— What is needed —
Which of the lines below include the word "hanging"? Pull each one out.

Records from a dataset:

○ ○ ○ ○ ○ ○ ○

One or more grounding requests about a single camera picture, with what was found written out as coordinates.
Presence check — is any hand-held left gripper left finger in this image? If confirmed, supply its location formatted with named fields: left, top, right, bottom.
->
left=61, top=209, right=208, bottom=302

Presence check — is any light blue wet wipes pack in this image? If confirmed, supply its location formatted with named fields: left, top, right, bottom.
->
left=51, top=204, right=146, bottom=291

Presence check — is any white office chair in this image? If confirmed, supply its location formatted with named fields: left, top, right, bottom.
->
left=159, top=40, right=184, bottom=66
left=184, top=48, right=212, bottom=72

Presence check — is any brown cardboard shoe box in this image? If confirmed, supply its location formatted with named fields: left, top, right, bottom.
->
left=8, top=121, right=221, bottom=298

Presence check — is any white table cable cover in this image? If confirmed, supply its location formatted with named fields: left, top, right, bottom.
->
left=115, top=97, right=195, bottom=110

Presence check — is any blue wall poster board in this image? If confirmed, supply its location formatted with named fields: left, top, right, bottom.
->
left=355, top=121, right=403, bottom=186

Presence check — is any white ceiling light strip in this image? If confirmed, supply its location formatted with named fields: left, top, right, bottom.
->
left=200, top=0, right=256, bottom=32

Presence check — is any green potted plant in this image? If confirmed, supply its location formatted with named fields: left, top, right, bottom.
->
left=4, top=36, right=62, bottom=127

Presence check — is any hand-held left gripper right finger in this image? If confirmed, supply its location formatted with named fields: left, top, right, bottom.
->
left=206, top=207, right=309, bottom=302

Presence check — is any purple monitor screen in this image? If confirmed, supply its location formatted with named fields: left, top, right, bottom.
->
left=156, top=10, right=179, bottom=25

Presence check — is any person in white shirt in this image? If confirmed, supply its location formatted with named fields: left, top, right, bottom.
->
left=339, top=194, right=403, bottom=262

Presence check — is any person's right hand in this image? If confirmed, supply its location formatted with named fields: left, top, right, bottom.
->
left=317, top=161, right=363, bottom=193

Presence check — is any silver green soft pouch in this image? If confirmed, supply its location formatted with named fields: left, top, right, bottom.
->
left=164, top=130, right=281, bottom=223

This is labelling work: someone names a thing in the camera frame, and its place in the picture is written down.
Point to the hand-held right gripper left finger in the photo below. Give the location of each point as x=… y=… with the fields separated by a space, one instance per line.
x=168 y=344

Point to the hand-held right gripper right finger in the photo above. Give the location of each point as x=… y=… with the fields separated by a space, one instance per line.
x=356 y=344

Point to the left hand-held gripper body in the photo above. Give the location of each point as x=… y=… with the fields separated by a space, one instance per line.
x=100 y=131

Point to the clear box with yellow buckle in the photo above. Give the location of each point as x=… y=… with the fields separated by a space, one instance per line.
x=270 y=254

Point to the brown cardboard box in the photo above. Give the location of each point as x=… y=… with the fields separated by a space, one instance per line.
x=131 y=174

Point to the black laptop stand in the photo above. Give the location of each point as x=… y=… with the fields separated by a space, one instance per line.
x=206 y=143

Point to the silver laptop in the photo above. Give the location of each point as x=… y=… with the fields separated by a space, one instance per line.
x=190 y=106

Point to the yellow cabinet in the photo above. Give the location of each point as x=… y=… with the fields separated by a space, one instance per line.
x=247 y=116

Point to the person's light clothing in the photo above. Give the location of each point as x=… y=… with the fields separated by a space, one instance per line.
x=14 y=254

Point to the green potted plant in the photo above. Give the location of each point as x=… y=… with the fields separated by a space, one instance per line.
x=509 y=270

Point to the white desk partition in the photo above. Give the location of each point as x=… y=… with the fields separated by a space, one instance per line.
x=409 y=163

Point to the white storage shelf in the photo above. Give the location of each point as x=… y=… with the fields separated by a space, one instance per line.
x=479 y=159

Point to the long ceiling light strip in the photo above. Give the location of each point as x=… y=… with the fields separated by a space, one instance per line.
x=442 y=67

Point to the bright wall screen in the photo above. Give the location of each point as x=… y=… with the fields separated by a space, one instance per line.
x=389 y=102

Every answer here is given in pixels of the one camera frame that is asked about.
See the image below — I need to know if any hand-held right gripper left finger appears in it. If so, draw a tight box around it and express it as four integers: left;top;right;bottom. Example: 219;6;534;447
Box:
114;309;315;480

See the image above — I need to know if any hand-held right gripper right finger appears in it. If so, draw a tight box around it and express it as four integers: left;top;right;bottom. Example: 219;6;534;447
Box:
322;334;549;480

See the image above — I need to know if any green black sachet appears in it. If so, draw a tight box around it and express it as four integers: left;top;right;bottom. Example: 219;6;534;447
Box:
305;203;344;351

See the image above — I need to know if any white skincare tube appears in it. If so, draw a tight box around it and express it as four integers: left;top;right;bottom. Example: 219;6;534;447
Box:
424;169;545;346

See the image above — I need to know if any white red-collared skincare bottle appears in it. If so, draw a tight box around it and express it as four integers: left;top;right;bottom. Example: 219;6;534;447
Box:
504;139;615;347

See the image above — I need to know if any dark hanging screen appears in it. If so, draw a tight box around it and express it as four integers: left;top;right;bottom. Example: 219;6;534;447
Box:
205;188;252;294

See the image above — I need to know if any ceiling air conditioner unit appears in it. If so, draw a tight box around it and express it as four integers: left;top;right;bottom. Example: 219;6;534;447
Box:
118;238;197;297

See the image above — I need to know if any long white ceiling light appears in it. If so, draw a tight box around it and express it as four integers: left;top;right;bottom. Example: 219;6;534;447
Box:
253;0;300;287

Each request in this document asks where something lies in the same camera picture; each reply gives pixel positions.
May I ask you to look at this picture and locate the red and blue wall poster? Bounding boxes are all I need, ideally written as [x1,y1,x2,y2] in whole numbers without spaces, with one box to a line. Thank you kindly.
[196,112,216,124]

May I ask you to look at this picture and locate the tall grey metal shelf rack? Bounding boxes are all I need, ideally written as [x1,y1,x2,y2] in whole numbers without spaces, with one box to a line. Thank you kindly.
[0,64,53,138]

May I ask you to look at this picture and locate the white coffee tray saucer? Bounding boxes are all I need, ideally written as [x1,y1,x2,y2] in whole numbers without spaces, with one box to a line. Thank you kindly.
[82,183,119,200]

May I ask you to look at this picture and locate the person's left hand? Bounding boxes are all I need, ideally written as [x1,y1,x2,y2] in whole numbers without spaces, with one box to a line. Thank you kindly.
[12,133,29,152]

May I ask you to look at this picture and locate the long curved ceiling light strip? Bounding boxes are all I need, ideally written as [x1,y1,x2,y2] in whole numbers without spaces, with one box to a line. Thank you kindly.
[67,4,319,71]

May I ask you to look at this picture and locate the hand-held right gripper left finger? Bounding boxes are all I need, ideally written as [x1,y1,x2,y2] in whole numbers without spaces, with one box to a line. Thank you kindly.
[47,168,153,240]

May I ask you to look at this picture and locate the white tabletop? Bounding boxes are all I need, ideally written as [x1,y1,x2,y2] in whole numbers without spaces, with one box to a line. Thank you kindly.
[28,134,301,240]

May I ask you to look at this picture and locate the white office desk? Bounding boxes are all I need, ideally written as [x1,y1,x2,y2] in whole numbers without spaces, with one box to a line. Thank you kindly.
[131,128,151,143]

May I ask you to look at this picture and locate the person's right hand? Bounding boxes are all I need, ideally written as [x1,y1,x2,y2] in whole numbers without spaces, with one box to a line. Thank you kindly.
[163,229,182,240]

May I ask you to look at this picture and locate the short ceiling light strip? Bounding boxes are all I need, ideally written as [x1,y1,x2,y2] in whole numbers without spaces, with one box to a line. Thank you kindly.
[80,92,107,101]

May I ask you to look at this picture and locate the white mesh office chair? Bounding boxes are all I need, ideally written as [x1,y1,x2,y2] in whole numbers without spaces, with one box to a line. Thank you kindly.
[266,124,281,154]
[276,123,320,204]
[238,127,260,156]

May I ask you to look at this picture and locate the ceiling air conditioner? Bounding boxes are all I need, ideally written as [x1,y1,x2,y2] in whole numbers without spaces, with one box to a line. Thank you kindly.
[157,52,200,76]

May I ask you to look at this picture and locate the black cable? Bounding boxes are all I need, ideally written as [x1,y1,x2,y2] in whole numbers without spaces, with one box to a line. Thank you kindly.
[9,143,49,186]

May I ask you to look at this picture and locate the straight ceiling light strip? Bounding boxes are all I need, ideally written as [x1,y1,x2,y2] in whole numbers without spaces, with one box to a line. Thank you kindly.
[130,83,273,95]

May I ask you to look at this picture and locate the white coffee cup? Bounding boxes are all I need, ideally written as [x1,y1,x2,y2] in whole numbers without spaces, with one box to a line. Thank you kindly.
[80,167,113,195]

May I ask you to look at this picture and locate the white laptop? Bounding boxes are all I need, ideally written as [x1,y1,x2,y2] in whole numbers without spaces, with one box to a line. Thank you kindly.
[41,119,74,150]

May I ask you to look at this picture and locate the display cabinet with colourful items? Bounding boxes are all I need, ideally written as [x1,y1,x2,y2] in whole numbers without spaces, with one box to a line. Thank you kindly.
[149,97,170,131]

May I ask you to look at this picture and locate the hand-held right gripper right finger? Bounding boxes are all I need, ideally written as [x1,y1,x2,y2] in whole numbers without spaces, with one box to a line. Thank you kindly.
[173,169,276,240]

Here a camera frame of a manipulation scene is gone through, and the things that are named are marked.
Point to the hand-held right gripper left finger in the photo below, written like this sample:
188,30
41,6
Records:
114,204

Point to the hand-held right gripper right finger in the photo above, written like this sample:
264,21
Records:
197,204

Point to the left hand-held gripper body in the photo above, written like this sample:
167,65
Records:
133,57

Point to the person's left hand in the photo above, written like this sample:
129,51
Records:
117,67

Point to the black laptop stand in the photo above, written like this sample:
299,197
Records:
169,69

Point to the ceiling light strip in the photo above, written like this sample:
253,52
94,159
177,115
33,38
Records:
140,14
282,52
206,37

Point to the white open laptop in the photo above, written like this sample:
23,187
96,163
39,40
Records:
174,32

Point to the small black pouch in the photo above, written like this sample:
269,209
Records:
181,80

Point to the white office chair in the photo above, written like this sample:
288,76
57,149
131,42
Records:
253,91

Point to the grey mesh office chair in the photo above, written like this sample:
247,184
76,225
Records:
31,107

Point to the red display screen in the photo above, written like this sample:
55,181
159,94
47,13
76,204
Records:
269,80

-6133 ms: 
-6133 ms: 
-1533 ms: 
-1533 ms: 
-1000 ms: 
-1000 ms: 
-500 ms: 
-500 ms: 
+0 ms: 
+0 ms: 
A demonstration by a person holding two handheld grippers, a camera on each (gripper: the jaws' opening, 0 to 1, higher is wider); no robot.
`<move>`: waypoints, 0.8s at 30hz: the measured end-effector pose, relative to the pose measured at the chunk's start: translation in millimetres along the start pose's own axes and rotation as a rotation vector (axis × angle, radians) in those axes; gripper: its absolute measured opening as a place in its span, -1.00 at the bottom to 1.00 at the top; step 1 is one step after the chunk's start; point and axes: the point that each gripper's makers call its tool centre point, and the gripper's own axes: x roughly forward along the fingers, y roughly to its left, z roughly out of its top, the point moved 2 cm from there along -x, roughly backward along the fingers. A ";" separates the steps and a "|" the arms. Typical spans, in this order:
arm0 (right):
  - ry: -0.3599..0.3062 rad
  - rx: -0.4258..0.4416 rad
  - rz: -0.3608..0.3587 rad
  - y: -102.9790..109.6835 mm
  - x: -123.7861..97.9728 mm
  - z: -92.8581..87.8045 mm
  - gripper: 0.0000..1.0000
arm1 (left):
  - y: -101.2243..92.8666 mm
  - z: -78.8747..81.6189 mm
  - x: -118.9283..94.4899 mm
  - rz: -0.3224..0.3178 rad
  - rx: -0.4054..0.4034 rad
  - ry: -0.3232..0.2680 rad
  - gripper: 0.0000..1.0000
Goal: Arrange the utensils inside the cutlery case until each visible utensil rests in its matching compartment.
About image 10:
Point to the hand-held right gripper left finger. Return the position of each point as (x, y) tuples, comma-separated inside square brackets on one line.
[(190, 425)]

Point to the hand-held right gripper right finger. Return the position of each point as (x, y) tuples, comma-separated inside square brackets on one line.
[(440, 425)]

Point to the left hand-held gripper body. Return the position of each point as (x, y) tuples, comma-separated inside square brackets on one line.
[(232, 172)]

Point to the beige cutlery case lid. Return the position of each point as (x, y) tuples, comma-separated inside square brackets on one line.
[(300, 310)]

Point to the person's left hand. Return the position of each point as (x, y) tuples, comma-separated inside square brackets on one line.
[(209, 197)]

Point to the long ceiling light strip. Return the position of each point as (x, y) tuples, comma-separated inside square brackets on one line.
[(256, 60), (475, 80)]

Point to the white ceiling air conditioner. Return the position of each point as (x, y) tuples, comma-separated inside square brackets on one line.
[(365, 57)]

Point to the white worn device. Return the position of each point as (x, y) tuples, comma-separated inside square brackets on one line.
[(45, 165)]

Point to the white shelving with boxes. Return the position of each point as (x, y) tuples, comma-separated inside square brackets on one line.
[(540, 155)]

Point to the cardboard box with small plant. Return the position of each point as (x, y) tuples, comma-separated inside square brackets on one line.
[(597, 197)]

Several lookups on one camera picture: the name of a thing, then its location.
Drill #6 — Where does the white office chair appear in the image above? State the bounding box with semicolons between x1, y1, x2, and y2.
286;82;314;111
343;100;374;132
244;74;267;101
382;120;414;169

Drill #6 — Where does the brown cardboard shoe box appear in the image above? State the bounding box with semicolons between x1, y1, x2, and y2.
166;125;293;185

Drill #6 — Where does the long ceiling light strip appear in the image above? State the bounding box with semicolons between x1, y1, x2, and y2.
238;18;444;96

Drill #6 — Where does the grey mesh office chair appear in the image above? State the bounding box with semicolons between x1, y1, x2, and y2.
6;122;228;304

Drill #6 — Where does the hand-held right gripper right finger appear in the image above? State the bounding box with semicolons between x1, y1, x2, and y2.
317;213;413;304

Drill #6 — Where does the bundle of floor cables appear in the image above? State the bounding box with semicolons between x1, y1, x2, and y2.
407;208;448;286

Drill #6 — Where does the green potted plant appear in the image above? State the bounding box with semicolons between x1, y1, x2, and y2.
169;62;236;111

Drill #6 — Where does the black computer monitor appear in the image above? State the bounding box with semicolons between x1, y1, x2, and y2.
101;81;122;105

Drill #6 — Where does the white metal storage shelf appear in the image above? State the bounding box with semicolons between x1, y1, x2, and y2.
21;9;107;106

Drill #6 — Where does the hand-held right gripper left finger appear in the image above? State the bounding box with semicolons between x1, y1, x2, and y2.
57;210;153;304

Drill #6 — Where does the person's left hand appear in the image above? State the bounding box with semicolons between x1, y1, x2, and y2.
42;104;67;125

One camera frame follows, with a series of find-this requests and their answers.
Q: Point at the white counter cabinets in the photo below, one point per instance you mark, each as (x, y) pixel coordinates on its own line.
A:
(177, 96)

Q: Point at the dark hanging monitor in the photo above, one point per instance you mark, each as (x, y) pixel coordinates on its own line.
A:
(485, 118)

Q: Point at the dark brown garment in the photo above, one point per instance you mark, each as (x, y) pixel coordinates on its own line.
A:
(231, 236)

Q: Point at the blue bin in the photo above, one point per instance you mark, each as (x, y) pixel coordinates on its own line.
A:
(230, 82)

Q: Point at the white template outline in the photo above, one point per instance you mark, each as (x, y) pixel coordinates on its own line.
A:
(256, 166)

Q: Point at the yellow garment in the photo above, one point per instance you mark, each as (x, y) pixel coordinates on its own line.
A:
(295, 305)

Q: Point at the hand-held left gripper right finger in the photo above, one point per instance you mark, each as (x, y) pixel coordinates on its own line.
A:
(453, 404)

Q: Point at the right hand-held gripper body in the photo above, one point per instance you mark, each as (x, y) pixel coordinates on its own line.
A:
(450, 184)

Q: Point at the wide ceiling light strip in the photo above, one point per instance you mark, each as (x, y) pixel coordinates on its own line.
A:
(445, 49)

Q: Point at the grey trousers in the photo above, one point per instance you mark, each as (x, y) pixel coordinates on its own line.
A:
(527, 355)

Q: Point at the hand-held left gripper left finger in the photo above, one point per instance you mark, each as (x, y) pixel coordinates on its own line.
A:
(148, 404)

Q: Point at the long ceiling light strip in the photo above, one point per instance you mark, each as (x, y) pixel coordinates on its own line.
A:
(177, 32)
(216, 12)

○ ○ ○ ○ ○ ○ ○

— Answer section —
See the image above — I need to know if any dark hanging screen appears in it. If so, draw a tight box around it and express it as four integers: left;top;right;bottom. Example: 219;6;534;447
Q: Point at the dark hanging monitor in the photo above, one point per instance you mark, each as (x, y) pixel coordinates on its own line.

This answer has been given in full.